• Open Access

Density functionals and Kohn-Sham potentials with minimal wavefunction preparations on a quantum computer

Thomas E. Baker and David Poulin
Phys. Rev. Research 2, 043238 – Published 16 November 2020

Abstract

One of the potential applications of a quantum computer is solving quantum chemical systems. It is known that one of the fastest ways to obtain somewhat accurate solutions classically is to use approximations of density functional theory. We demonstrate a general method for obtaining the exact functional as a machine learned model from a sufficiently powerful quantum computer. Only existing assumptions for the current feasibility of solutions on the quantum computer are used. Several known algorithms including quantum phase estimation, quantum amplitude estimation, and quantum gradient methods are used to train a machine learned model. One advantage of this combination of algorithms is that the quantum wavefunction does not need to be completely re-prepared at each step, lowering a sizable prefactor. Using the assumptions for solutions of the ground-state algorithms on a quantum computer, we demonstrate that finding the Kohn-Sham potential is not necessarily more difficult than the ground-state density.

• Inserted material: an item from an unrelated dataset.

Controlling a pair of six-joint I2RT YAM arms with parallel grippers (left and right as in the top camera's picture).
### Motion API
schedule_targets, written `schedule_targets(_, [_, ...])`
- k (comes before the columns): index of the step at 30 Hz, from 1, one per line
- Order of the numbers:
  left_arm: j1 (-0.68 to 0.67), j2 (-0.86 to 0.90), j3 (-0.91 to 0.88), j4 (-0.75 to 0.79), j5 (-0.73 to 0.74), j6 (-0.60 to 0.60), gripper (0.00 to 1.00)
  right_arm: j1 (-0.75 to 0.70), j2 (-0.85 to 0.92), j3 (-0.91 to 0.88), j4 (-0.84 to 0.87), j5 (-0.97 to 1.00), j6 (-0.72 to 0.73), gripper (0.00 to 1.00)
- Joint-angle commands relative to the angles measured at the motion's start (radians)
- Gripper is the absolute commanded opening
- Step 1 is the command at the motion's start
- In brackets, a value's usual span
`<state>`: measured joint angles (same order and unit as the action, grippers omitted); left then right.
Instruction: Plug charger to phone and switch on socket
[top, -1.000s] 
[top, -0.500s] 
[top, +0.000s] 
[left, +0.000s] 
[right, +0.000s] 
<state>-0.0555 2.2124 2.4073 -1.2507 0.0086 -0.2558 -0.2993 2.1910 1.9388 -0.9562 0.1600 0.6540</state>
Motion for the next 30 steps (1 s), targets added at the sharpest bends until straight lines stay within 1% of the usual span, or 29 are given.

Once constructed, a classical user can use the resulting machine learned functional to solve for the ground state of a system self-consistently, provided the machine learned approximation is accurate enough for the input system. It is also demonstrated how the classical user can access commonly used time- and temperature-dependent approximations from the ground-state model. Minor modifications to the algorithm can learn other types of functional theories including exact time and temperature dependence. Several other algorithms—including quantum machine learning—are demonstrated to be impractical in the general case for this problem.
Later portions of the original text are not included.